Being the oldest bank in Singapore, OCBC was born out of the Great Depression through the consolidation of three banks in 1932 – the Chinese Commercial Bank Limited, the Ho Hong Bank Limited and the Oversea-Chinese Bank Limited. Through the decades, OCBC had weathered numerous storms and went on to become one of the largest banks in Southeast Asia. In May 2018, OCBC share price even hit a sensational high of $14. The powerful surge of OCBC share price created much wealth for wealth builders.
Will OCBC share price recapture its magical form again? A lot will depend on the management long-term strategies. Indeed, OCBC has a rich heritage as its founding father is Lee Kong Chian, the son-in-law of Mr Tan Kah Kee. Former Singapore President, Dr Tony Tan, also used to be OCBC Chairman and CEO in the early nineties. The uncle of Tony Tan was the late Tan Chin Tuan, the man responsible for the numerous investments of OCBC such as Fraser & Neave, Raffles Hotel, Robinson, Straits Trading, Wearnes and Great Eastern Life.
Under Lee Kong Chian’s leadership, OCBC embarked on overseas expansion since 1950s, opening branches in China and Malaysia. The early days’ overseas adventure helped OCBC to become one of the largest listed banks in Southeast Asia by market capitalisation. The strong business foundation and overseas businesses also enabled OCBC to ride out the 1997’s Asian Financial Crisis and 2008’s Great Financial Crisis. As a result, OCBC share price had been rising steadily through the decades.
Thus, investors of OCBC should be confident of the long-term prospects of OCBC share price and not lose sleep over the short-term volatility of OCBC share price. After all, this is an institution that has withstood the test of time.

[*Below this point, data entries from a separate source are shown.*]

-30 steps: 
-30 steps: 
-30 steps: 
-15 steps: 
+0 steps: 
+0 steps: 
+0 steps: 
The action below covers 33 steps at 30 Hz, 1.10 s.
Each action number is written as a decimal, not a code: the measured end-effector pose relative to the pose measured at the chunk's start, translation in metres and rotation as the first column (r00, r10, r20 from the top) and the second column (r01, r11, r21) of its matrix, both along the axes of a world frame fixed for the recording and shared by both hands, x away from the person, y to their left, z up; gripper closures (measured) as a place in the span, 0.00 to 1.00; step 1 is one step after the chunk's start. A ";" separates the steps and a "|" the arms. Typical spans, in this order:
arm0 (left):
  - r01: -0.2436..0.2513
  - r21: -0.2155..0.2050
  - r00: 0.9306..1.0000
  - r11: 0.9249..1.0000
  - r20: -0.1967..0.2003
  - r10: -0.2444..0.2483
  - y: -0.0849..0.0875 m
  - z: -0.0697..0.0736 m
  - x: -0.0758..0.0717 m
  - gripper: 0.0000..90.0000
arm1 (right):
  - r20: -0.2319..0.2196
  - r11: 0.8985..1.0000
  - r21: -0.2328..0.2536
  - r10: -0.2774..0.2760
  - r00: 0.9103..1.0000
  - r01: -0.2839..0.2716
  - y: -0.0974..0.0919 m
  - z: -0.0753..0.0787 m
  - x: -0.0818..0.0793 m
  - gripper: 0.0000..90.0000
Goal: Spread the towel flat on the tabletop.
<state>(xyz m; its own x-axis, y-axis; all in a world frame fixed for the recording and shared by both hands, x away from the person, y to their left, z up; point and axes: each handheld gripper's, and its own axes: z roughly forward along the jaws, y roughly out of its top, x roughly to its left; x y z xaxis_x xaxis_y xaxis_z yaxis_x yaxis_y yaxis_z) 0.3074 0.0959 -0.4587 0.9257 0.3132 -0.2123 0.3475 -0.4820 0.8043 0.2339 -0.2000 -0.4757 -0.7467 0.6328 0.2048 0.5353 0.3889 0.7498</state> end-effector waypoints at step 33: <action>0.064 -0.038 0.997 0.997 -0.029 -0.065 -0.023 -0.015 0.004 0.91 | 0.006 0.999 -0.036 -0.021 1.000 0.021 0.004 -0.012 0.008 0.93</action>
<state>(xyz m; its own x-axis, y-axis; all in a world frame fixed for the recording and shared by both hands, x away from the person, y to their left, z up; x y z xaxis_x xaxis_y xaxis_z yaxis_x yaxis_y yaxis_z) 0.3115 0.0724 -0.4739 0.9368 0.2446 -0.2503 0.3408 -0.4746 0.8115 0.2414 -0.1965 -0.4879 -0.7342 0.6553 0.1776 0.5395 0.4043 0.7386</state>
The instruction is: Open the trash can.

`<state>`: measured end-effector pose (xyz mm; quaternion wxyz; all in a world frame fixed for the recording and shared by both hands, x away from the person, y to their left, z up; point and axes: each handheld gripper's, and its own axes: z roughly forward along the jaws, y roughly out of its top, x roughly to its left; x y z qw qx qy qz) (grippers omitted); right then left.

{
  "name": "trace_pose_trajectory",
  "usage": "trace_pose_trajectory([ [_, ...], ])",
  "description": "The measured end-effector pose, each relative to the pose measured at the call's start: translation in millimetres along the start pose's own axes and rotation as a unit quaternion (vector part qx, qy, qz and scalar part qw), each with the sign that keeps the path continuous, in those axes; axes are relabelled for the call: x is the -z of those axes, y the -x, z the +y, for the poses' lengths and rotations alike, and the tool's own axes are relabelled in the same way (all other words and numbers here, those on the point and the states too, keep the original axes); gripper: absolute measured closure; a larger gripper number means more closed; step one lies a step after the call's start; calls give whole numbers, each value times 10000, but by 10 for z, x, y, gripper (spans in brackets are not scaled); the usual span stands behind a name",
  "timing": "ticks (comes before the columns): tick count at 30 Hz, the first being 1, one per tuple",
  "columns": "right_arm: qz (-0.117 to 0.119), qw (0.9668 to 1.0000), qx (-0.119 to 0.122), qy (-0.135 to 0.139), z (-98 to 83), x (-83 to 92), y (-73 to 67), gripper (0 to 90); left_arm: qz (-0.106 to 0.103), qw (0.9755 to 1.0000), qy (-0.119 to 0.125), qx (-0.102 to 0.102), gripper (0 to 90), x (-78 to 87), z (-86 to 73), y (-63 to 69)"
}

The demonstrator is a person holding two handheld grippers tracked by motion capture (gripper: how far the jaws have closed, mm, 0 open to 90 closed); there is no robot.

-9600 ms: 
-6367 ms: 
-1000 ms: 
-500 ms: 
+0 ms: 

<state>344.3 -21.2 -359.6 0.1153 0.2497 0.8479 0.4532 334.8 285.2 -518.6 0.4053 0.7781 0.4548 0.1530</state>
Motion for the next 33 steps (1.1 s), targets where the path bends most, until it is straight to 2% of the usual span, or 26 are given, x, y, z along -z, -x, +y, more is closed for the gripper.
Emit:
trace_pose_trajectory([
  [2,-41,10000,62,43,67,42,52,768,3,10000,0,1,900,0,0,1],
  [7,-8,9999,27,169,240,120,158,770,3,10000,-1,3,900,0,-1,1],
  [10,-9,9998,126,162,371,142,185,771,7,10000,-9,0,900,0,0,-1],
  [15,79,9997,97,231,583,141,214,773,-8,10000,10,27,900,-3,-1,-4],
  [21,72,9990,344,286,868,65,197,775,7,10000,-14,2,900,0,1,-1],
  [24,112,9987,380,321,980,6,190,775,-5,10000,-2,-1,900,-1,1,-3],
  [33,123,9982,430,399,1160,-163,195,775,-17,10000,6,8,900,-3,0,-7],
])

OCBC share price in soft landing mode
Since reaching the epic high of $14, OCBC share price fell off the cliff to reach the current $11.60 level. The decline of OCBC share price started with the release of 1QFY2018 results, which saw a flat growth of Net Interest Margin (NIM) of 1.67% on a quarter-to-quarter basis. There were market concerns as NIM is a key growth metric for banks and against the backdrop of rising interest rates, a stagnant NIM could indicate slowing growth momentum for OCBC.
Subsequently, OCBC share price continued to spiral out of control. In July 2008, the announcement of new property cooling measures probably added more salt to injury. Since then, OCBC share price lost steam and continue to be an enigma. The burning question for most investors must be whether OCBC share price would regain its mojo again.